DATA FOR THIS EXERCISE Block Start

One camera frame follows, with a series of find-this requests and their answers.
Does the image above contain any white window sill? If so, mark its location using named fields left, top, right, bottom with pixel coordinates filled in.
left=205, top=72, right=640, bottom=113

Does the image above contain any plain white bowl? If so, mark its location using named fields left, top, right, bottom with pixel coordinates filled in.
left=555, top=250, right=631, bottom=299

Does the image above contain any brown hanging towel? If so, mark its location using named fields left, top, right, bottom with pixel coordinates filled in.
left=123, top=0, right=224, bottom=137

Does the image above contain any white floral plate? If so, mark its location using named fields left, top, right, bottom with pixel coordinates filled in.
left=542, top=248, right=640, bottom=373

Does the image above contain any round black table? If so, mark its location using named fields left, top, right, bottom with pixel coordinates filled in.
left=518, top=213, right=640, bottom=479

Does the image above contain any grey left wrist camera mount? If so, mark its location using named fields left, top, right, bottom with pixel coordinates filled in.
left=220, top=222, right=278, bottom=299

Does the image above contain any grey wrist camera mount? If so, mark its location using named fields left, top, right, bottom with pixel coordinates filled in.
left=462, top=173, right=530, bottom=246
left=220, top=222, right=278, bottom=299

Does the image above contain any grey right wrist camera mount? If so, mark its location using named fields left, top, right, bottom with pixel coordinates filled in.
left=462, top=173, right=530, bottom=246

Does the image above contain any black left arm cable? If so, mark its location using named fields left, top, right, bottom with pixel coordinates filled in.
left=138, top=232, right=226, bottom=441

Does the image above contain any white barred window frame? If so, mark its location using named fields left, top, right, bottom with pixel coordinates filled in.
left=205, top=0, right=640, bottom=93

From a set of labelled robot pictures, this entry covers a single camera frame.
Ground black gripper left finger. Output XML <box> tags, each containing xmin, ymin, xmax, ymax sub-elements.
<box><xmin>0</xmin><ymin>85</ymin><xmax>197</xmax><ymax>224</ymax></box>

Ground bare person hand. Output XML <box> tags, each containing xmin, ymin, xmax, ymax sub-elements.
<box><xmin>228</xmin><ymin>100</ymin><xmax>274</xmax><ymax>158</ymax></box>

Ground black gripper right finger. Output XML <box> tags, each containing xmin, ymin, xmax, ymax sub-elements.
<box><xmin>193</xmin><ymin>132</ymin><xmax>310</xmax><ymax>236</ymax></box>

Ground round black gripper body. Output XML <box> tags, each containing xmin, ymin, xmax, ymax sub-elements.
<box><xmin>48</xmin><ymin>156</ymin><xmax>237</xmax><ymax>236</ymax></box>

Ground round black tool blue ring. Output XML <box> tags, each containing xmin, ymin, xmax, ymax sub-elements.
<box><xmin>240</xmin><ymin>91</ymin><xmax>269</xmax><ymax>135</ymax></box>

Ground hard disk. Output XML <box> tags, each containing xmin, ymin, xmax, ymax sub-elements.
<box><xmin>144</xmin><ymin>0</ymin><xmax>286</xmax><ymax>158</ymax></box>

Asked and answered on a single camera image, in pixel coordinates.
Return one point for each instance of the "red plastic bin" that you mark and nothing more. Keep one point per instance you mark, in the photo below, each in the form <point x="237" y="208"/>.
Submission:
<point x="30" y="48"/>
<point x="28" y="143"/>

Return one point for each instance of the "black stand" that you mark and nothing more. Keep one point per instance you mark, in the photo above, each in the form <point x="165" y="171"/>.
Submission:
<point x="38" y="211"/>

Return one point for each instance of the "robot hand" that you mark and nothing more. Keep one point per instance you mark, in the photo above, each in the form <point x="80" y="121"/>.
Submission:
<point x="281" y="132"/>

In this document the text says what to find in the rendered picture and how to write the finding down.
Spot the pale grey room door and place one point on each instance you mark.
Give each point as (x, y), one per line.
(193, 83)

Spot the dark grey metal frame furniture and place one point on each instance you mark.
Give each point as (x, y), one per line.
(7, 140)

DATA FOR THIS EXERCISE Block End

> REQUIRED WORK
Show every line from the listing above in which the string "hand" appears.

> RESULT BELOW
Ground bare person hand. Output XML <box> tags, each containing xmin, ymin, xmax, ymax sub-elements.
Return one point for each instance of the "robot hand" that you mark and nothing more. Keep one point per instance you mark, in the photo above, each in the form <point x="80" y="121"/>.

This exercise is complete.